Whenever a line below holds the word "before", count it once; report the total and nothing else.

##### THE DATA

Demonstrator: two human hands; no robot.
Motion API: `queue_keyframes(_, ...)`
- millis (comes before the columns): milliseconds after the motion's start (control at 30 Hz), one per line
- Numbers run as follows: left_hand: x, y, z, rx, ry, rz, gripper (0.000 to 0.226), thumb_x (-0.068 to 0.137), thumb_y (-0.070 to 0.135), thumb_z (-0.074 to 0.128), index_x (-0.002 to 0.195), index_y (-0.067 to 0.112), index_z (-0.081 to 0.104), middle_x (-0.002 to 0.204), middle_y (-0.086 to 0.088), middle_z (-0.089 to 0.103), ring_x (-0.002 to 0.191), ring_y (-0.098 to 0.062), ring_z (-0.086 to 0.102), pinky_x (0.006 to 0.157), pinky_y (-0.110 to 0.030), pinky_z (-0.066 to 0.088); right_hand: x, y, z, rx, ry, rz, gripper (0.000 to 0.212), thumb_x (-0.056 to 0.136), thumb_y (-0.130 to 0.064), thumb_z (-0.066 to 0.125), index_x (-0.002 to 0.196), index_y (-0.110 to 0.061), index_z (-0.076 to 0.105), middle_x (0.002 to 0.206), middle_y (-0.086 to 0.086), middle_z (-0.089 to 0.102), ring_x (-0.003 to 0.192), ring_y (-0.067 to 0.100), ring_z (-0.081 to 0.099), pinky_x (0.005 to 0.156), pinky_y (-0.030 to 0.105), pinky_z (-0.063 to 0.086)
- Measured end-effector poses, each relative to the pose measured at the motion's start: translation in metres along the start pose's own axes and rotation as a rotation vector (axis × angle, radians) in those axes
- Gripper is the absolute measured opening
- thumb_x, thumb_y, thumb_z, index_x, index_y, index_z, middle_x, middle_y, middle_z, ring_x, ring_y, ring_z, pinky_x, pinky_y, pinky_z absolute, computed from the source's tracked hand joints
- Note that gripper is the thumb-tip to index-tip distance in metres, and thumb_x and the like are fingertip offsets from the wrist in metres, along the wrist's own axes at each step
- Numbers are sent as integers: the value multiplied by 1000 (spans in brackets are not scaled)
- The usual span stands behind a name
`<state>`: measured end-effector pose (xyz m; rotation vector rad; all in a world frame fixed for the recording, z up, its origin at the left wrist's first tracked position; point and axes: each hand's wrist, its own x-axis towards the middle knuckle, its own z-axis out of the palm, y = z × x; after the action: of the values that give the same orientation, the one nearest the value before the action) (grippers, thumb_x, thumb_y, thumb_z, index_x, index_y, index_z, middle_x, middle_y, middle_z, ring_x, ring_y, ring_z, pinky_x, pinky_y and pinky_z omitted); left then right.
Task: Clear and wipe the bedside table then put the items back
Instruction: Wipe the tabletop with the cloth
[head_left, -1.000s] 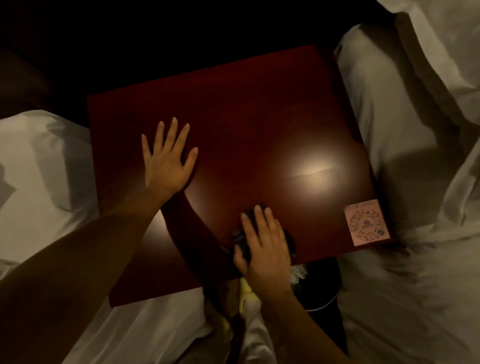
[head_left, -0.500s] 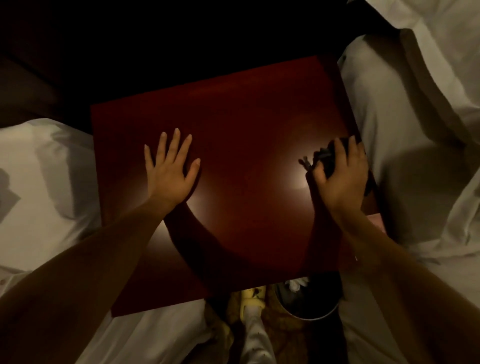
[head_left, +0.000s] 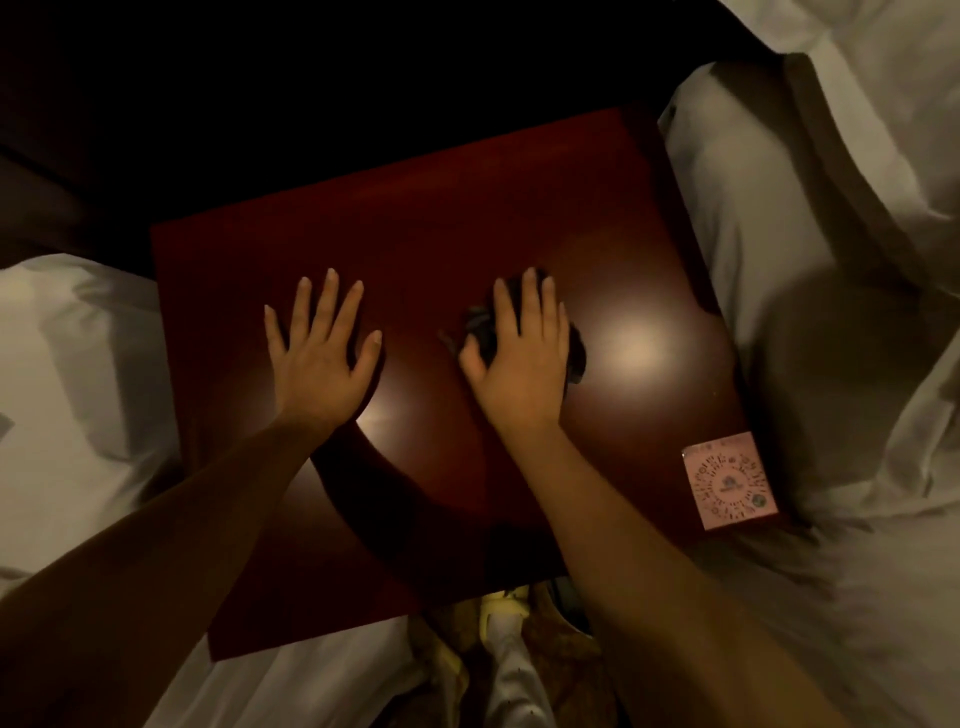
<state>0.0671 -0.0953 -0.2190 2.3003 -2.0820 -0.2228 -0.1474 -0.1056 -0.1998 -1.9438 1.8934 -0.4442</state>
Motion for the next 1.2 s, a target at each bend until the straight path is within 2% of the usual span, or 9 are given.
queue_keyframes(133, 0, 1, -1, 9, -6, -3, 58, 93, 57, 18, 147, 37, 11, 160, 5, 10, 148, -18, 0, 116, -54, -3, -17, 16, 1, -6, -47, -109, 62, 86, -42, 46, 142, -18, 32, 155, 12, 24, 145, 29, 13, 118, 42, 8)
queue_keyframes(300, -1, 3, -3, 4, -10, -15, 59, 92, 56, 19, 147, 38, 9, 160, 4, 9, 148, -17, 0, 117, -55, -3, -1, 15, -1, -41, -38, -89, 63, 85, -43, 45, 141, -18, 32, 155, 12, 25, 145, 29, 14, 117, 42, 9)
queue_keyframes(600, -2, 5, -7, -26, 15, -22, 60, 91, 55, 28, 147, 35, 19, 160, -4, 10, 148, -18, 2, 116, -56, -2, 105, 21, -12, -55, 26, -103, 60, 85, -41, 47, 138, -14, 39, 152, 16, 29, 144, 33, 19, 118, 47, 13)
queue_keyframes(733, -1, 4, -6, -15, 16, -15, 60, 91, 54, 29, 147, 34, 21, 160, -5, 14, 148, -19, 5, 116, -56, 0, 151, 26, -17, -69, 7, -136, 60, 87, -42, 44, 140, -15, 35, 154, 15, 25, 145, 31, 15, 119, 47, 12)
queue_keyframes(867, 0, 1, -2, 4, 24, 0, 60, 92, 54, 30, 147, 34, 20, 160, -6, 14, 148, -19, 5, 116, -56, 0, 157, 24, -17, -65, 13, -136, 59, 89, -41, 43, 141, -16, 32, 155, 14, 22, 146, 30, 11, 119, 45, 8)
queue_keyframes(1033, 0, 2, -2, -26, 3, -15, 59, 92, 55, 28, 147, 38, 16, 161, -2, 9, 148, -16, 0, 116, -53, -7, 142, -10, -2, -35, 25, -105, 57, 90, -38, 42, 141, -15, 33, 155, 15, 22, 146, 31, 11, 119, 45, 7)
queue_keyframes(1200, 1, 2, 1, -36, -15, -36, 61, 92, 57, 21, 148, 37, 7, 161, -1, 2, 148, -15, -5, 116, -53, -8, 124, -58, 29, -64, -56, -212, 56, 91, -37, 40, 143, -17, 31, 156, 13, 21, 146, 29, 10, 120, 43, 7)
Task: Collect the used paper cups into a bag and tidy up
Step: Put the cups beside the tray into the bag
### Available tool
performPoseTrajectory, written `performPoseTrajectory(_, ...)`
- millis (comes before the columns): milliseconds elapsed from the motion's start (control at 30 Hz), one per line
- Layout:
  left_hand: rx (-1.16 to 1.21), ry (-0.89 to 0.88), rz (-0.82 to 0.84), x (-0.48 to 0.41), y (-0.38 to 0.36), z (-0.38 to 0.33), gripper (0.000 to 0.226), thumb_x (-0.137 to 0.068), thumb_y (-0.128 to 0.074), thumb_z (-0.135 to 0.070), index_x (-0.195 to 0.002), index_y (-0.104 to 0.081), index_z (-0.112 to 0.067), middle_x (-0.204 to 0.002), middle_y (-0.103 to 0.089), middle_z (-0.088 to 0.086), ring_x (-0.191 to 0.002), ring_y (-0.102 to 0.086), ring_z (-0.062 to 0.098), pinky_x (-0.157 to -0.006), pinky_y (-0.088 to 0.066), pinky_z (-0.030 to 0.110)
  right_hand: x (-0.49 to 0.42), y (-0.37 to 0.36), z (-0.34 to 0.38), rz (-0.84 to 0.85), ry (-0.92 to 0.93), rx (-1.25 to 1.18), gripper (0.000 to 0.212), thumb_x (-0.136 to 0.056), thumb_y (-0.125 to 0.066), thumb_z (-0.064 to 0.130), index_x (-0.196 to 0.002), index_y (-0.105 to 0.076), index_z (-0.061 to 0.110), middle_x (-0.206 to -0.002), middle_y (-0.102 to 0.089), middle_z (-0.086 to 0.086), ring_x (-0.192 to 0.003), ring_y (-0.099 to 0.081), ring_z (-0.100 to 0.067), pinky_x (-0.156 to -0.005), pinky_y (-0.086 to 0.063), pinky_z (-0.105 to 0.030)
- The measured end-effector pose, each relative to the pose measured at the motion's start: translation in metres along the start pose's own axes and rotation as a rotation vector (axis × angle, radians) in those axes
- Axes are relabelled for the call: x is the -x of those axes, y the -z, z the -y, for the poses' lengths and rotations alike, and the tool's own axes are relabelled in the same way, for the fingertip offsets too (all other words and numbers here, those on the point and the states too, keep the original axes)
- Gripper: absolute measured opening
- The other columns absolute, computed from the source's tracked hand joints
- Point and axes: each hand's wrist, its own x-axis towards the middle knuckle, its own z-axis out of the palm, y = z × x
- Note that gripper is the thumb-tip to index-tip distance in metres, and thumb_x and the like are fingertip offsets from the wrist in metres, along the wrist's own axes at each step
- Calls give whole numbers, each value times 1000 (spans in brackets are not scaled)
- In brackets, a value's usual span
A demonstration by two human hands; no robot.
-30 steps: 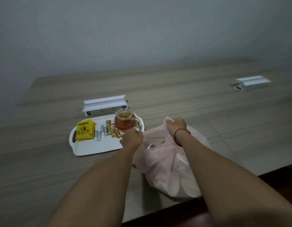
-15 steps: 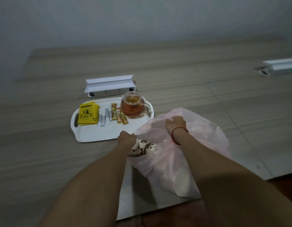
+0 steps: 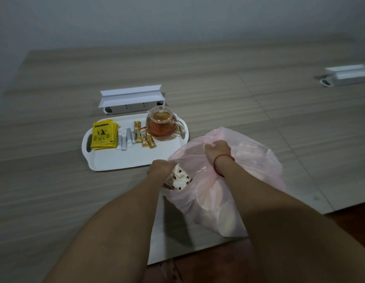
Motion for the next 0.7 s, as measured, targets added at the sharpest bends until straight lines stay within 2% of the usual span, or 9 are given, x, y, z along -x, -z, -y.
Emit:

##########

ANSWER SPACE -
3